Defterdar Mosque
It was the constant reference point of the pre-seismic fibre of the city. A road arbitrarily designed, the road of “Halouvazia” (currently Ifaistou and Apellou streets) led from the western side of the Defterdar Mosque, in the Foro square, to the Halouvazia neighbourhood and the remote New Gate settlement to the south-west Muslim quarter (junction of Gregoriou E’ and B. Ipirou streets).
Morouk Mosque
The Morouk Mosque was a small mosque with a vaulted roof, without a minaret, built in the middle of the “Halouvazia” quarter in 1892 by Abdul Hamid II.
The Artisans Quarter (Quartiere Artigiano) or “Halouvazia”

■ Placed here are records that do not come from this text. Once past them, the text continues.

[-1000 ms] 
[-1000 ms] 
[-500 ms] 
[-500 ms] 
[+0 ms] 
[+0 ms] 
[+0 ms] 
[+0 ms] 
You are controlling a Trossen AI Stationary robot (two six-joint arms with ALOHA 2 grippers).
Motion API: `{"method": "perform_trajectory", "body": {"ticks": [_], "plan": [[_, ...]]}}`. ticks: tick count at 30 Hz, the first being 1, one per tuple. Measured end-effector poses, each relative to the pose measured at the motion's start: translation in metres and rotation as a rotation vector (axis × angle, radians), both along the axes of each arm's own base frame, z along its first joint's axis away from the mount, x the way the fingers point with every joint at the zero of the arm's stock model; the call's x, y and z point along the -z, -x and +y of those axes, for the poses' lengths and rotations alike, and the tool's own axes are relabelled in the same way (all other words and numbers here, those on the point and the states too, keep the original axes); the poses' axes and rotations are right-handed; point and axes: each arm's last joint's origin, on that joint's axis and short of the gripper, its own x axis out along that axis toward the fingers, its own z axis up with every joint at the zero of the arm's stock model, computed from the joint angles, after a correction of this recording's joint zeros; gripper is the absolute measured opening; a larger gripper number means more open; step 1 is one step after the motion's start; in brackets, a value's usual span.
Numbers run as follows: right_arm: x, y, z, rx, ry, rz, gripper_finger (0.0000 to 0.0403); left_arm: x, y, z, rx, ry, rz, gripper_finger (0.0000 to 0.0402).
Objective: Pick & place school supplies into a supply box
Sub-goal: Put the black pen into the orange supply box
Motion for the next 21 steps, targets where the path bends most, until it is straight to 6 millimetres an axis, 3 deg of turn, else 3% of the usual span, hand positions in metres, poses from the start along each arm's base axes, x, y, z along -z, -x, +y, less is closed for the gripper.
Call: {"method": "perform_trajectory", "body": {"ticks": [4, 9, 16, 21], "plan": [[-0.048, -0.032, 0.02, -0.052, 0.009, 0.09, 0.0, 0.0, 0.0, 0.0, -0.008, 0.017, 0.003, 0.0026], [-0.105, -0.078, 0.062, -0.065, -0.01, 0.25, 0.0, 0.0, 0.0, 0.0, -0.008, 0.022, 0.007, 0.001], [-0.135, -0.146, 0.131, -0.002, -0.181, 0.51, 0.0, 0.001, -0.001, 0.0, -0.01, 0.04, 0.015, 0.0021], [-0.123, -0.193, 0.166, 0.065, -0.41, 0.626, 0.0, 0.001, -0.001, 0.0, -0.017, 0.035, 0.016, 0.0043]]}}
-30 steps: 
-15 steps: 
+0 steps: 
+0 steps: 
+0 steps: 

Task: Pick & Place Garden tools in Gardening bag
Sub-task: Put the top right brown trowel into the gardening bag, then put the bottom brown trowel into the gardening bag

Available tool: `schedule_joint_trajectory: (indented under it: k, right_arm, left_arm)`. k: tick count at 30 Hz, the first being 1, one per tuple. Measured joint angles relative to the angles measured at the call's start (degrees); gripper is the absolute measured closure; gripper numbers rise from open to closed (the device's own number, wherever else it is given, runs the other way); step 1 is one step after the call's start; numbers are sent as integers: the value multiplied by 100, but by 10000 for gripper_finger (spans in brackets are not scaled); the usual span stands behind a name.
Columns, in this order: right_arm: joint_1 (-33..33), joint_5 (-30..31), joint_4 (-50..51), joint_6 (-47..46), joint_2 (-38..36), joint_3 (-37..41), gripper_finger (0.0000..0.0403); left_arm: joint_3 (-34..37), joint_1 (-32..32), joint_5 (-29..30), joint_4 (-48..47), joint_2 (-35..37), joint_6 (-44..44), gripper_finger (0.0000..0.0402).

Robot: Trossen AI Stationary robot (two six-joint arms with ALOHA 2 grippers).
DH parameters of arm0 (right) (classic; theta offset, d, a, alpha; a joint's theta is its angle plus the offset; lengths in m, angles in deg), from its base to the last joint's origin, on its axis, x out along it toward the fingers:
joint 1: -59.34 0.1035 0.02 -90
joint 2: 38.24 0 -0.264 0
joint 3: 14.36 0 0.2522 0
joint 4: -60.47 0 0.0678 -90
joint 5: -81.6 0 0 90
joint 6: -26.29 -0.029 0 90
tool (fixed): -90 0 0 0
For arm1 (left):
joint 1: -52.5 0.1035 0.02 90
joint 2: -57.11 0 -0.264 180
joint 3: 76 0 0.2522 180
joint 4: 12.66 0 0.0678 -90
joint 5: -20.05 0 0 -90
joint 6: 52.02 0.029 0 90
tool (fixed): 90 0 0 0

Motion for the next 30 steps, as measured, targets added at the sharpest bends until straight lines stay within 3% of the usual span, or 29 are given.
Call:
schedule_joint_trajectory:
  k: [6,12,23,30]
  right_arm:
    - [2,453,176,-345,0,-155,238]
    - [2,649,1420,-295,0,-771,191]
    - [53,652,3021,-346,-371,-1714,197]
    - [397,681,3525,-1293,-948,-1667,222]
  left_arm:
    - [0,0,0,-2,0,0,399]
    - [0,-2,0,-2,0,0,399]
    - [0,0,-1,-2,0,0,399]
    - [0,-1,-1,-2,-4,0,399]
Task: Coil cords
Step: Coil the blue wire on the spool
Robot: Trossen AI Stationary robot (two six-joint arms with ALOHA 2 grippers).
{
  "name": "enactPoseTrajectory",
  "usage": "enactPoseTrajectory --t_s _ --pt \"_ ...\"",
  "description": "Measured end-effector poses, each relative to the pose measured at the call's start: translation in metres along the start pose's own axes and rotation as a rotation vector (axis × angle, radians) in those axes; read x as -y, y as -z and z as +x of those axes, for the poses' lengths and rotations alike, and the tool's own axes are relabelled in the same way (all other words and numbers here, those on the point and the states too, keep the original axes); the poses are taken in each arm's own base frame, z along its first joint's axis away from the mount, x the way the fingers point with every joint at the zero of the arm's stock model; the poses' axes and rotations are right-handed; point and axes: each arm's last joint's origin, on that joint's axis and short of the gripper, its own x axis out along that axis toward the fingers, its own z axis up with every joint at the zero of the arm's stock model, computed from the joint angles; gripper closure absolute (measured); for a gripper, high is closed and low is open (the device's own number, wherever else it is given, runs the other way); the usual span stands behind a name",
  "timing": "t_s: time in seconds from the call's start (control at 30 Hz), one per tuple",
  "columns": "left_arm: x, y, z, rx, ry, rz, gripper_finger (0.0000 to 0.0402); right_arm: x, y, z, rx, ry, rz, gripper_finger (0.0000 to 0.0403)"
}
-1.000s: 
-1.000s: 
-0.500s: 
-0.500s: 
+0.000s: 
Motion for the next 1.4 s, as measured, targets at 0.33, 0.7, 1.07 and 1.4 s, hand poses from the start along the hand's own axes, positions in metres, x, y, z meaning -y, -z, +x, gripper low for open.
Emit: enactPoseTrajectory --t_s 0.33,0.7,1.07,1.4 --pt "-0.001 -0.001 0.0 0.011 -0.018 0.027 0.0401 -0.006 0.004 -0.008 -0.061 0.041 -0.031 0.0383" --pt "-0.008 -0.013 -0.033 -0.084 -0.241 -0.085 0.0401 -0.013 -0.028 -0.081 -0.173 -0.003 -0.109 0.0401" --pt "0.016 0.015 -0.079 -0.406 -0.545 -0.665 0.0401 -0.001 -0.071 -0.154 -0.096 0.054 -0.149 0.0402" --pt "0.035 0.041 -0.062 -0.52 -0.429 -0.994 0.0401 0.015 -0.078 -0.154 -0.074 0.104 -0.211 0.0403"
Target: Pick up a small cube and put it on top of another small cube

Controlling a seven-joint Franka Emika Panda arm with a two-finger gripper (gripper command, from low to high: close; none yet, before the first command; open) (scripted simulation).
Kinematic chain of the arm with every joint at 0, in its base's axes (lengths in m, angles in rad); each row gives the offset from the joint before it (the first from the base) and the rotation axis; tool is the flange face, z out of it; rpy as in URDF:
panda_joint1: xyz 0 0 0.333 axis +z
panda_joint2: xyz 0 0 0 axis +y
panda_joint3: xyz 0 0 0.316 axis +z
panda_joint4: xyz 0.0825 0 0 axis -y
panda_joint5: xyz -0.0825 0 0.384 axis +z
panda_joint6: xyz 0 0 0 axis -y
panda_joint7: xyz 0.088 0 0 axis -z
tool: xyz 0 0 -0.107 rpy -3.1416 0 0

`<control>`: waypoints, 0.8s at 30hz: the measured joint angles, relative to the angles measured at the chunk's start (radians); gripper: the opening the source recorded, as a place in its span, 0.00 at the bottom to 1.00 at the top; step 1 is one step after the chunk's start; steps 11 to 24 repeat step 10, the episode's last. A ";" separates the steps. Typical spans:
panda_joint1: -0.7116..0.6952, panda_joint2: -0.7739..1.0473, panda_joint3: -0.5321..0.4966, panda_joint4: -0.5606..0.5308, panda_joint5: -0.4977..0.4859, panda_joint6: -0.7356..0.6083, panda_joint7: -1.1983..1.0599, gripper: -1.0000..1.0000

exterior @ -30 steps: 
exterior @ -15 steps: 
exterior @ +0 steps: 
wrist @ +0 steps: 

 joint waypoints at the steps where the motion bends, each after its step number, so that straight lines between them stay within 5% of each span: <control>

Halouvazia was a small industrial area, with all sorts of housing and craftsmen shops, to serve the needs of the local population – and is still the central core of the urban fabric. It was part of the great Muslim quarter of the period before the earthquake as it had developed during the Ottoman period.
The Buildings
Along Ifaistou and Apollou streets, there are still representative samples of folk architecture of the period before the earthquake, with Aegean or Byzantine influences as well as several social houses of the post-seismic era (1934-1937) organised by the social housing construction program of the fascist period of the Italian administration (1912-1943).